The battleground over biosimilars is expected to move next to the scope of clinical trials required by the FDA—which promises to be a hotly contested issue. Biologic License Application (BLA) holders will contend that certain studies are required to maintain safety while biosimilar applicants will argue that extensive studies are not needed since those studies have already been conducted for the original product, and that the differences between the biosimilar product and the reference product are sufficient to establish clinical similarity, without repeating the clinical studies carried out with the reference product.

The industry is waiting for final rulemaking from FDA, and biosimilar applications are expected to be filed with the FDA shortly thereafter.

In February 2012, the FDA issued three draft guidance documents on biosimilar product development regarding key scientific and regulatory factors involved in submitting applications for biosimilar products to the agency:

Scientific Considerations in Demonstrating Biosimilarity to a Reference Product:

The draft guidance is intended to assist companies in demonstrating that a proposed therapeutic protein product is biosimilar to a reference product for the purpose of submitting a 351(k) application to the FDA. This draft guidance describes a risk-based “totality-of-the-evidence” approach that the FDA intends to use to evaluate the data and information submitted in support of a determination of biosimilarity of the proposed product to the reference product.
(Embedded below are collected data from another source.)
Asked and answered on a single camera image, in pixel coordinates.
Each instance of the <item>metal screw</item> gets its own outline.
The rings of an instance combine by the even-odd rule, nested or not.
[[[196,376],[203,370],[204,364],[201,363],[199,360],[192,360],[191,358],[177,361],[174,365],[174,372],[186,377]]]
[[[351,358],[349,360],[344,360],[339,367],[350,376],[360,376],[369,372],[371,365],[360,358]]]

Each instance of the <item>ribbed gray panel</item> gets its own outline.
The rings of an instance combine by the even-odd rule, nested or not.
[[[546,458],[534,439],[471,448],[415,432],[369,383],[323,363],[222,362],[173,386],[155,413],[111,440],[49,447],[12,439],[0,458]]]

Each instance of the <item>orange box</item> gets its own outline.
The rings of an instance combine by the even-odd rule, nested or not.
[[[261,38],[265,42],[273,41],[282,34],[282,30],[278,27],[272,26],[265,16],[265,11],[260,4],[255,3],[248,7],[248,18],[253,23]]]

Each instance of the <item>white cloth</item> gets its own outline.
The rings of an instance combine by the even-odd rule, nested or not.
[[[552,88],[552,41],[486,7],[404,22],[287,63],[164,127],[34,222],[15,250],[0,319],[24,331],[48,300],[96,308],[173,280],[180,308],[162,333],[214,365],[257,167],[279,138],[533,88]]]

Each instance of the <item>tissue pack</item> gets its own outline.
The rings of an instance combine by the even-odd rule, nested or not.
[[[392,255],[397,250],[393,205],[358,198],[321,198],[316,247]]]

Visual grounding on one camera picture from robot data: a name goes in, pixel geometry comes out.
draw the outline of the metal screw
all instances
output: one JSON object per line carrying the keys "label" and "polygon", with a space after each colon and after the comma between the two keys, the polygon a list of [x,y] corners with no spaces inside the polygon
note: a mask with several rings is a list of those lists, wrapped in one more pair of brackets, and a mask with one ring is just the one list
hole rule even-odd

Quality Considerations in Demonstrating Biosimilarity to a Reference Protein Product:

This guidance provides an overview of analytical factors to consider when assessing biosimilarity between a proposed therapeutic protein product and a reference product for the purpose of submitting a 351(k) application. This includes the importance of extensive analytical, physicochemical, and biological characterization in demonstrating that the proposed biosimilar product is highly similar to the reference product notwithstanding minor differences in clinically inactive components.
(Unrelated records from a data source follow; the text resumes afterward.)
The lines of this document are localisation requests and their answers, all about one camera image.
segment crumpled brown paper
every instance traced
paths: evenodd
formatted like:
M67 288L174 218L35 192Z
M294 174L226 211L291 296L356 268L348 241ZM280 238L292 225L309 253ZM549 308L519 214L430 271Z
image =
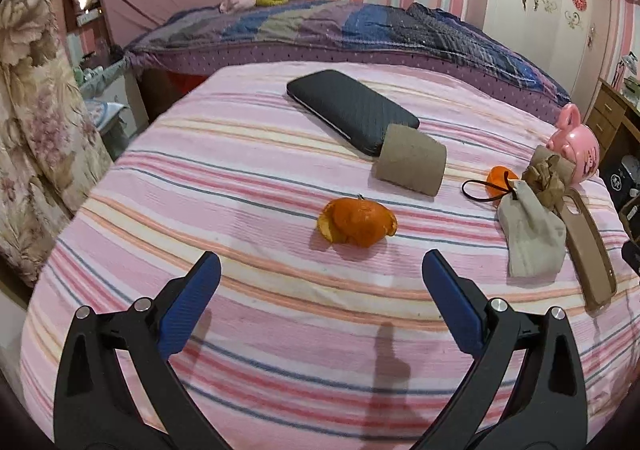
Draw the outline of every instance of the crumpled brown paper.
M564 183L558 173L560 156L553 154L545 160L529 165L522 174L522 179L531 187L540 204L553 210L556 204L562 203Z

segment desk drawer
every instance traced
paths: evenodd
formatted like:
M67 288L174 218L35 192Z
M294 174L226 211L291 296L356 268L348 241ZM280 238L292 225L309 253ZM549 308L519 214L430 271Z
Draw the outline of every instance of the desk drawer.
M599 110L593 109L587 120L587 126L593 131L598 139L600 145L607 149L613 141L613 137L616 135L617 127L614 127L609 121L600 113Z
M625 115L625 109L603 90L600 90L598 93L594 108L598 110L614 128L620 126L622 117Z

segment wardrobe
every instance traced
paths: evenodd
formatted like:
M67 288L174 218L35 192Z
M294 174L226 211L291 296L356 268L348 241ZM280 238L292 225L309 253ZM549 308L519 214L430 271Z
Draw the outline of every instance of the wardrobe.
M610 0L488 0L483 30L554 78L585 116L609 19Z

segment black case
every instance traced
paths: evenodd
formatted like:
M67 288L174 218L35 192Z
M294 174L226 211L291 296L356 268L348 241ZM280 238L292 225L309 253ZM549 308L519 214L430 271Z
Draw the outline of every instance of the black case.
M325 121L359 151L379 156L390 123L418 128L408 110L338 71L292 80L287 94Z

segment striped bedsheet
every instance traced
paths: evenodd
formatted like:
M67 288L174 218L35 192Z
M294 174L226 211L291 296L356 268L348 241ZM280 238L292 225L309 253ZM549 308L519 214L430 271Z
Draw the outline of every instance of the striped bedsheet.
M567 255L554 278L508 277L491 204L461 183L495 165L521 173L554 128L472 87L402 66L333 64L420 117L447 146L431 199L372 177L372 159L286 97L292 78L325 64L225 68L162 115L95 188L62 233L30 304L22 382L50 435L56 370L73 312L127 308L186 274L203 250L223 280L190 342L170 361L203 413L236 450L409 448L471 364L420 277L439 249L461 276L514 308L567 311L582 357L590 432L626 392L638 358L638 279L606 188L580 186L609 250L618 294L596 316ZM395 237L370 250L330 246L315 230L324 205L363 194L398 217ZM485 420L505 405L513 359ZM161 427L129 360L122 365L143 418Z

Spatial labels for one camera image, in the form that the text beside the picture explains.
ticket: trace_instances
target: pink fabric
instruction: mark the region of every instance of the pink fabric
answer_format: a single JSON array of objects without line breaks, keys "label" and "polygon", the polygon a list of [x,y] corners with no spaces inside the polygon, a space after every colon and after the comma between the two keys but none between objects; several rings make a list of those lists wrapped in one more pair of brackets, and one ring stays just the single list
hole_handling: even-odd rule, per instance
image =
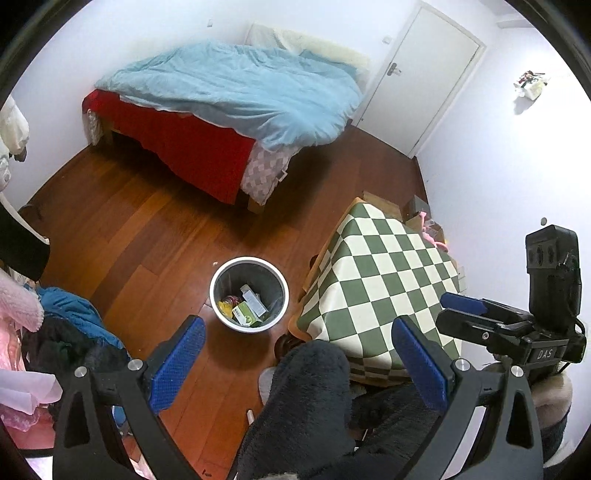
[{"label": "pink fabric", "polygon": [[12,319],[30,332],[39,330],[43,323],[37,294],[21,287],[4,270],[0,270],[0,319]]},{"label": "pink fabric", "polygon": [[12,325],[0,318],[0,368],[4,370],[24,371],[21,357],[21,344]]},{"label": "pink fabric", "polygon": [[47,412],[44,408],[36,408],[32,415],[27,415],[24,412],[0,404],[0,420],[6,427],[28,432],[33,425],[39,422],[42,411]]},{"label": "pink fabric", "polygon": [[53,419],[46,408],[40,408],[39,411],[39,422],[33,425],[28,432],[7,427],[8,433],[10,433],[18,448],[53,448],[56,438],[56,431],[53,429]]}]

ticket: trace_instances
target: white door
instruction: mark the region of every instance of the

Biosimilars: Questions and Answers Regarding Implementation of the Biologics Price Competition and Innovation Act of 2009:

The draft provides answers to common questions from companies interested in developing biosimilar products. The question and answer format addresses questions that may arise in the early stages of product development, such as how to request meetings with the FDA, addressing differences in formulation from the reference product, how to request exclusivity, and other topics.
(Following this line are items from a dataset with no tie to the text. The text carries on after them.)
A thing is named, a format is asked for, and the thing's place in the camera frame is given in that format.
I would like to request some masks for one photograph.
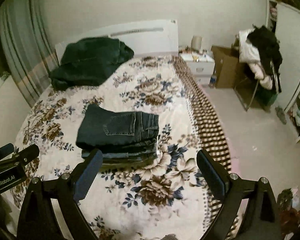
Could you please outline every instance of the nightstand drawer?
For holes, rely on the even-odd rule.
[[[212,75],[214,70],[214,62],[191,62],[187,61],[188,67],[193,75]]]
[[[211,75],[195,76],[194,78],[198,84],[207,86],[210,83]]]

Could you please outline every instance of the cardboard box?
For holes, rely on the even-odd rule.
[[[243,77],[245,63],[239,62],[239,53],[230,48],[212,46],[215,61],[216,88],[234,88]]]

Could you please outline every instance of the gray curtain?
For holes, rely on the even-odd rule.
[[[41,0],[5,0],[0,37],[11,75],[33,106],[50,85],[49,72],[58,66],[44,30]]]

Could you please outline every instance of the stack of folded jeans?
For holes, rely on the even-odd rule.
[[[76,145],[82,149],[82,158],[100,149],[104,164],[148,164],[157,157],[158,121],[156,114],[115,113],[91,104],[78,130]]]

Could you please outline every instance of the white wardrobe door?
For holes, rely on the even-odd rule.
[[[282,93],[277,104],[287,111],[300,90],[300,11],[282,3],[277,8],[275,34],[283,59],[279,68]]]

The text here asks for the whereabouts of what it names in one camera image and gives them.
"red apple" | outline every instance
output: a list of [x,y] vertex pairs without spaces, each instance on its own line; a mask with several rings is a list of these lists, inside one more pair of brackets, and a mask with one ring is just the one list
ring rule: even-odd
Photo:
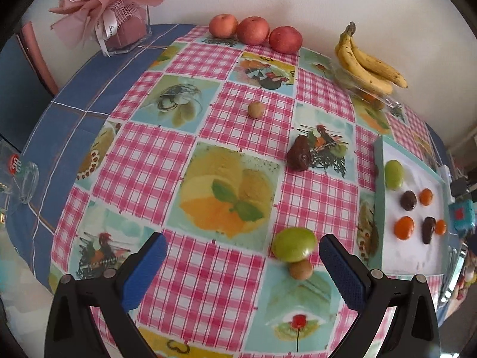
[[272,50],[281,54],[294,54],[303,44],[303,37],[293,27],[278,27],[270,33],[269,44]]
[[262,44],[270,32],[270,26],[264,18],[258,16],[247,17],[237,27],[237,38],[249,46]]
[[209,32],[216,38],[230,38],[237,31],[239,22],[234,15],[222,13],[212,18],[209,23]]

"banana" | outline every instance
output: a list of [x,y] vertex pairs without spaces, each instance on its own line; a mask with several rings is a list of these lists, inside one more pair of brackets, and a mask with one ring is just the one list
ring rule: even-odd
[[372,71],[373,73],[378,74],[379,76],[391,81],[399,87],[407,87],[407,82],[400,72],[387,63],[380,61],[374,56],[368,55],[365,52],[361,51],[353,38],[351,38],[351,49],[353,51],[356,60],[361,64],[365,69]]
[[373,92],[389,95],[393,86],[385,79],[376,77],[359,64],[351,48],[351,37],[356,30],[353,22],[340,35],[340,42],[335,48],[341,66],[352,73],[364,85],[364,88]]

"pink wrapping paper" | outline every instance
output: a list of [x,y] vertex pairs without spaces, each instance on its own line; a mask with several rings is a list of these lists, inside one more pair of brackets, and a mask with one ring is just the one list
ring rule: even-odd
[[[94,25],[104,10],[117,0],[60,0],[58,7],[49,11],[66,15],[52,25],[52,30],[69,48],[76,47],[93,32]],[[131,0],[139,5],[157,6],[163,0]]]

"table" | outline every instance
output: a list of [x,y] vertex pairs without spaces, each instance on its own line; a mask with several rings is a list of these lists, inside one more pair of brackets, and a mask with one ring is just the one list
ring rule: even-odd
[[[251,101],[266,106],[259,120],[247,117]],[[39,167],[38,188],[8,217],[9,236],[54,291],[66,272],[97,276],[160,231],[168,256],[131,314],[156,352],[326,357],[356,313],[317,252],[313,276],[299,283],[270,242],[304,226],[318,237],[334,233],[366,262],[357,225],[360,206],[374,206],[372,143],[386,134],[420,159],[435,154],[409,107],[369,109],[333,82],[330,60],[314,51],[283,55],[212,39],[207,27],[153,26],[132,53],[94,56],[45,111],[24,152]],[[288,170],[290,144],[315,127],[341,148],[321,168]],[[441,281],[428,276],[435,304]],[[307,317],[298,353],[297,314]]]

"screw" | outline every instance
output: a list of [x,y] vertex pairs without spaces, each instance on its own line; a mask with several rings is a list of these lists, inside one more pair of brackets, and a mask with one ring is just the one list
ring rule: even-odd
[[108,268],[103,272],[103,276],[106,277],[107,279],[110,279],[111,277],[114,277],[116,275],[116,269],[114,268]]
[[371,271],[371,276],[373,276],[375,279],[382,279],[384,277],[384,273],[382,273],[379,269],[373,269]]
[[416,280],[420,283],[425,283],[427,280],[425,279],[425,276],[423,274],[417,274],[416,275]]
[[70,274],[64,274],[60,279],[60,282],[62,284],[69,283],[70,281],[71,281],[71,275]]

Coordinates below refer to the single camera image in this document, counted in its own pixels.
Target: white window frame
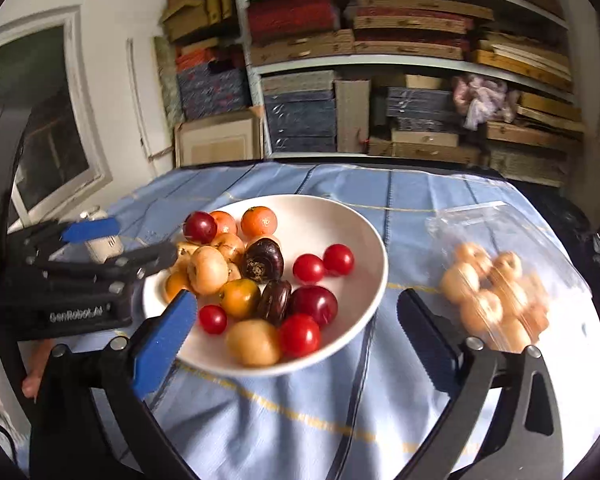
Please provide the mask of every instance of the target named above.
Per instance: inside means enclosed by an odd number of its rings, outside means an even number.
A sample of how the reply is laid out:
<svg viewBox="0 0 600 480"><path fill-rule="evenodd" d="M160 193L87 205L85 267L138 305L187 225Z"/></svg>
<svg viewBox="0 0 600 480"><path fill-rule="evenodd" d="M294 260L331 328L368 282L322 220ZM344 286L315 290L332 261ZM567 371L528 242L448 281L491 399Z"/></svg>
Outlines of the white window frame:
<svg viewBox="0 0 600 480"><path fill-rule="evenodd" d="M0 46L40 30L59 26L64 28L64 65L69 96L89 169L63 184L28 212L14 184L11 200L20 220L10 226L10 230L53 216L61 216L112 181L104 150L97 135L86 83L80 40L80 8L63 7L7 23L0 27Z"/></svg>

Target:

The FDA provided a 60-day period for stakeholders to offer comments. The comment period has ended and the FDA will issue final regulations, respond to comments, or both, later this year, probably in the third quarter.

The FDA received submissions from an array of stakeholders, including the Biotechnology Industry Organization (BIO). BIO has advocated that the FDA expand the requirements to prove biosimilarity significantly beyond the minimum tests mandatory in the statute, and generally recommends policies that make it more difficult to obtain expedited approval created under the BPCI Act.

Congressional intervention is unlikely at this stage. The Supreme Court’s upholding of the BPCI Act as part of the Affordable Care Act now clears the way for final FDA rulemaking and the beginning of a new era of U.S. healthcare that will include affordable biosimilar medicines.